TRENTON – In an effort to increase transparency and encourage greater public trust amidst the COVID-19 Public Health Emergency, Senate Majority Leader Loretta Weinberg and Chair of Senate Health Committee Senator Joseph Vitale, announced a bill proposed for introduction today that would make certain government records created during the crisis accessible through the existing Open Public Records Act.
“The idea is simple, if the record can be OPRAed in normal times, it should basically be accessible during a public health crisis,” said Senator Weinberg (D-Bergen). “Instead, journalists and advocacy groups are having their OPRA requests for straight forward records be denied based on the ’emergency’. This runs counter, fundamentally, to the intent of the Act.”
Under current law, any correspondence, record, report and medical information made, maintained, received, or filed pursuant to the Emergency Health Powers Act is not considered a public or government record, and therefore not accessible under an open public records request.
“It is in uncertain times when transparency is most important,” Senator Weinberg continued. “When the public is frightened, unsure and wondering why the people in power have decided on a particular course of action, open records and transparency builds faith in our institutions and public trust in our choices.
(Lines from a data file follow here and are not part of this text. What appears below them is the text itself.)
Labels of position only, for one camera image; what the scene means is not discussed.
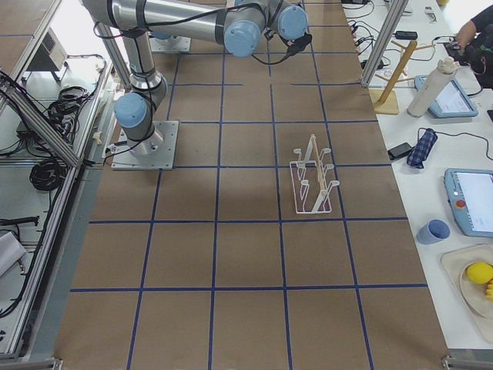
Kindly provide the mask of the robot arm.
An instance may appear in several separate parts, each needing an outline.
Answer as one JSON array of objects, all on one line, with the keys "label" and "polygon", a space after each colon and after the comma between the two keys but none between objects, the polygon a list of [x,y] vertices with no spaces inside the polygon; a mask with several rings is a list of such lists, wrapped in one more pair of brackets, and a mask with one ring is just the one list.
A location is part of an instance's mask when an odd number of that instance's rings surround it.
[{"label": "robot arm", "polygon": [[116,105],[119,125],[132,144],[155,132],[152,119],[166,95],[149,33],[215,42],[236,57],[255,53],[264,32],[279,35],[292,56],[310,43],[307,13],[289,1],[236,1],[216,8],[185,1],[84,1],[99,24],[119,30],[130,64],[131,96]]}]

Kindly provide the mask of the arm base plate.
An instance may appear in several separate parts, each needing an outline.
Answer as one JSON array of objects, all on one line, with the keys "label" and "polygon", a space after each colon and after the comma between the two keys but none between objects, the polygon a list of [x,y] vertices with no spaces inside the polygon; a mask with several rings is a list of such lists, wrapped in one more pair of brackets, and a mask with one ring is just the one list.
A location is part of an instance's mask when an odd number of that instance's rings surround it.
[{"label": "arm base plate", "polygon": [[168,39],[150,38],[153,54],[189,53],[191,39],[182,36],[171,36]]},{"label": "arm base plate", "polygon": [[114,170],[171,170],[178,137],[178,121],[154,121],[153,135],[141,143],[128,141],[123,129],[119,139],[125,141],[111,150]]}]
Emergencies are not the time for darkness because darkness breeds skepticism, suspicion and mistrust – the very last things New Jersey needs as we navigate these unchartered waters.”
“Everyone understands that these are unprecedented times but we can’t let the anxiety over uncertainty deny our residents their right to know what their government is doing and why they are doing it,” said Senate Vitale (D-Middlesex). “This is a fundamental democratic principle and if we don’t hold on to our principles in times of crisis, than we don’t hold them at all.”
The legislation, S-2751, specifies that any personal identifying information will not be considered a public or government record and will authorize the Local Information Network and Communications (LINCS) agency, to determine the accessibility of any record related to bioterrorism.
“The public has done an incredible job, working together for months to keep this virus at bay in New Jersey. If we are going to maintain their trust and patience through the reopening phase, it is vital that we give them the ability to fully understand the process,” Senator Weinberg concluded.
A LINCS agency is the lead public health agency in each county or identified city. The agency is responsible for central planning, coordination and delivery of specialized services within the designated county or city.